** Data block **

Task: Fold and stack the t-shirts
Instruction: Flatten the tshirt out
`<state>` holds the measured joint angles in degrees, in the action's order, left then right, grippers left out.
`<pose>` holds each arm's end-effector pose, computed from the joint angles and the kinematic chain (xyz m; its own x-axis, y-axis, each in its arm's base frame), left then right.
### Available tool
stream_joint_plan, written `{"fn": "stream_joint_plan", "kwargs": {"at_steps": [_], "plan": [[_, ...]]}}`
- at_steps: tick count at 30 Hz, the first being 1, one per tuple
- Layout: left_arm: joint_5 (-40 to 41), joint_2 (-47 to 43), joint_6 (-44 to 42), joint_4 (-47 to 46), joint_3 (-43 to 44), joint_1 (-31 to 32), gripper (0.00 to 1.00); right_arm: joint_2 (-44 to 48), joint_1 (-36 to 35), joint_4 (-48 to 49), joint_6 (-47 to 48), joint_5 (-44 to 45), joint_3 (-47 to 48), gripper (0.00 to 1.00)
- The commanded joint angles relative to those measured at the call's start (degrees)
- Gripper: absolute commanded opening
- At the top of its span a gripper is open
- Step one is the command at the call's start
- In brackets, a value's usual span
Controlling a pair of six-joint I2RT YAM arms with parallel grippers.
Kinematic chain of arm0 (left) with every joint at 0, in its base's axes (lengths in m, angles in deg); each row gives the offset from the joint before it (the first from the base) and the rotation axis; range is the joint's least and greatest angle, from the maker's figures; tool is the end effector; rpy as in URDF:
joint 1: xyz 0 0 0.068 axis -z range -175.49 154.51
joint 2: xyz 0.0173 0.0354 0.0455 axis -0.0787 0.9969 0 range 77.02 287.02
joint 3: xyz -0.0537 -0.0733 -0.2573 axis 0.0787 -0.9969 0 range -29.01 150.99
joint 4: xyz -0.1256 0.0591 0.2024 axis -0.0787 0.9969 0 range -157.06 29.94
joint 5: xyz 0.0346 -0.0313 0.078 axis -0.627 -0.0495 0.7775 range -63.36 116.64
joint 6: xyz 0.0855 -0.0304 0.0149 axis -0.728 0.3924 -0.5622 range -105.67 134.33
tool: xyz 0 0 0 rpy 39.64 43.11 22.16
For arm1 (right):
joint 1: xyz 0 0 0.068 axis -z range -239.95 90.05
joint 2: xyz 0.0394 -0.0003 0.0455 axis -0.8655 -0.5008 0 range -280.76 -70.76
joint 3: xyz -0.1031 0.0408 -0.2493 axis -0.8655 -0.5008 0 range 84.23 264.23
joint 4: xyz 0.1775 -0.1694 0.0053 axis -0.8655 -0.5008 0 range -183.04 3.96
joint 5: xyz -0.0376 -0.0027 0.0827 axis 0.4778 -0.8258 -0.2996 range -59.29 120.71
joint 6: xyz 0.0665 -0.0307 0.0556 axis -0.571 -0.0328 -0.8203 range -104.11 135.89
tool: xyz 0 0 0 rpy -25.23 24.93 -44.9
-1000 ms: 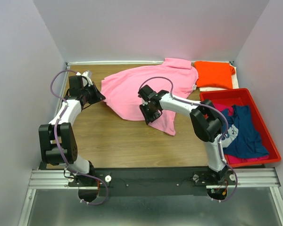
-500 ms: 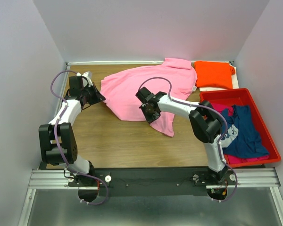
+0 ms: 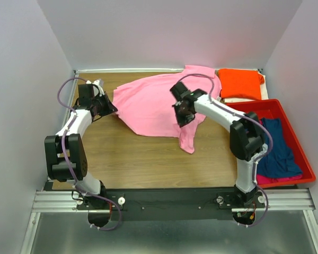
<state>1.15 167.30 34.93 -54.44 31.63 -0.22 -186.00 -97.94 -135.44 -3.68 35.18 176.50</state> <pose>0.3606 -0.0059 0.2172 -0.7128 -0.3776 -0.5910 -0.0083 0.8472 -0.5313 0.3294 0.2493 0.1698 -0.9070 -0.2848 -0.3103 -0.3092 0.9505 0.0314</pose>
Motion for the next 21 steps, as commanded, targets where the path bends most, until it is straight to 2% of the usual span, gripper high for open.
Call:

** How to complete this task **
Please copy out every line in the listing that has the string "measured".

** Exercise output **
`<state>` holds the measured joint angles in degrees, in the action's order, left then right, grippers left out.
- The commanded joint angles relative to those measured at the call's start (degrees)

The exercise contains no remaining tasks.